What is being asked
Every line with the string "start" in it belongs in your answer, so copy them all from the data.

Data block
______________________________
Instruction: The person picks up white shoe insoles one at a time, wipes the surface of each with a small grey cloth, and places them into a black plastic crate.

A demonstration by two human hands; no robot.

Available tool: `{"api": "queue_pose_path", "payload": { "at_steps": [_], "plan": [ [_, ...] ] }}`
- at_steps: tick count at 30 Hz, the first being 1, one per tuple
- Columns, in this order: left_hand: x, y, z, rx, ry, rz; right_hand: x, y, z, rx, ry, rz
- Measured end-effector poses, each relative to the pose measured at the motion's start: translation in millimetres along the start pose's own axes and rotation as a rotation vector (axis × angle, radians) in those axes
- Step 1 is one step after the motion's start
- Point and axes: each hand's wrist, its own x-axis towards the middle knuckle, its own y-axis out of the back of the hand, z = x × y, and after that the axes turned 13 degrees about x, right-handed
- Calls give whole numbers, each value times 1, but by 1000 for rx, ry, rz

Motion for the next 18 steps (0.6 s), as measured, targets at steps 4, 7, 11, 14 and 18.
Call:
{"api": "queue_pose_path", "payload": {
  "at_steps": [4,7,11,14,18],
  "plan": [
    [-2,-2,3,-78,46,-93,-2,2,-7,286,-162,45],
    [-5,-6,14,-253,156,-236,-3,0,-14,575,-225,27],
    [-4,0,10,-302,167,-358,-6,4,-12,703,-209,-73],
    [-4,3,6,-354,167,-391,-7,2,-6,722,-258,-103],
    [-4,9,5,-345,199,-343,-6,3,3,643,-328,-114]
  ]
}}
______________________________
Task solution
- Measured end-effector poses, each relative to the pose measured at the motion's start: translation in millimetres along the start pose's own axes and rotation as a rotation vector (axis × angle, radians) in those axes
- Step 1 is one step after the motion's start

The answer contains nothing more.